Not since the night she was forced to face the hard truth that Giovanni, polite and cultured as he seemed, sucked on strange women’s necks for sustenance and probably did a lot of other things she didn’t want to think about.
The night she had been informed that she was viewed as a kind of property or pet in his world, no matter how he tried to sugarcoat that fact.
The night he’d kissed her.
And she’d kissed him back.
And what a kiss it was,
she thought with a sigh.
Remembering it was enough to raise her temperature.
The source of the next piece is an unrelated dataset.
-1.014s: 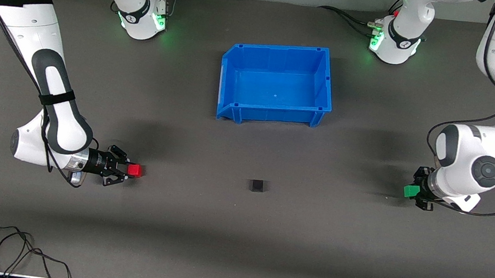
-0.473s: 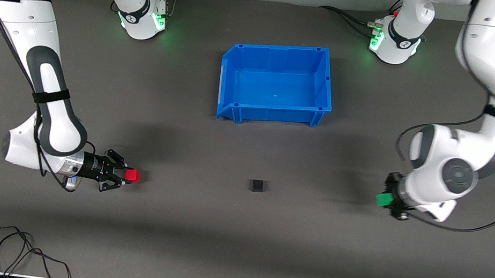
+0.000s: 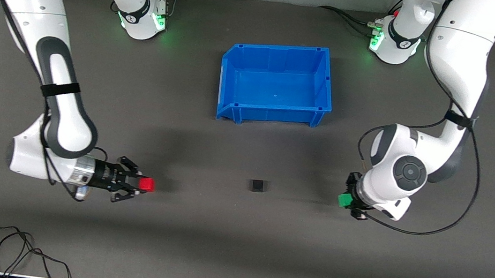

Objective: Attach green and red cubes to black cube
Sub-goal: 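Carry the red cube and green cube toward the black cube from both sides, then press the red and green cubes against the black cube with both grippers, then open both grippers and lift them away from the joined cubes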

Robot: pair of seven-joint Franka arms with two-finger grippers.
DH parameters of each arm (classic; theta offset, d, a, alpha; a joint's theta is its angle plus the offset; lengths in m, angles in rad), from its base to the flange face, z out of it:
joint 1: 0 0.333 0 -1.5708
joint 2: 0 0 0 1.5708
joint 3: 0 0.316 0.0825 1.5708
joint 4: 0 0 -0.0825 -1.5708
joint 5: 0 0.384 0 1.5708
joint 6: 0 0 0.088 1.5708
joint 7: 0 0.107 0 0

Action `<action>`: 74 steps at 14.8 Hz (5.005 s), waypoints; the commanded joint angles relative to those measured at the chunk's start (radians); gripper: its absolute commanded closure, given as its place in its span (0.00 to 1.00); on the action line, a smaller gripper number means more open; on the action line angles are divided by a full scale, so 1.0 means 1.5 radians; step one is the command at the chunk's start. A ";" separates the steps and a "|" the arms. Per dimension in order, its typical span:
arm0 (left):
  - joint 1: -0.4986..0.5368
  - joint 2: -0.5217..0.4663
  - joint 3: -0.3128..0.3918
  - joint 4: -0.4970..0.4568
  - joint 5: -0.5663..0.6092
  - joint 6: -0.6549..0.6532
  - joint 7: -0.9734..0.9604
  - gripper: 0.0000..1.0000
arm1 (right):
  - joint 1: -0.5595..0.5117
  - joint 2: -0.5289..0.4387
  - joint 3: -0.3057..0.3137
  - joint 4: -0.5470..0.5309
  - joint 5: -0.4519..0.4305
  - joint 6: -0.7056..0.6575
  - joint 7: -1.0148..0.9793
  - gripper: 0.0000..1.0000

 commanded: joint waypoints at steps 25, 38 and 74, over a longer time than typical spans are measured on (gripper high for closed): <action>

The way his lips had moved against hers, and the barely perceptible shiver she’d felt from him when her tongue touched his fangs.
His arms.
The heat.
His hands on her back ...she shook her head and tried to push back the memory, but she could feel herself blushing as she sat at the table with her grandmother.
She cleared her throat.
“I doubt Giovanni is sulking.
Caspar just likes to pester him.”
“How long as he worked for Gio?
Caspar talks about him like he’s known him his whole life.”
She didn’t know the whole of Caspar’s story, but she knew Giovanni said they’d been together since Caspar was a boy.
“You’d have to ask him.
I think he may have worked for Gio’s family.”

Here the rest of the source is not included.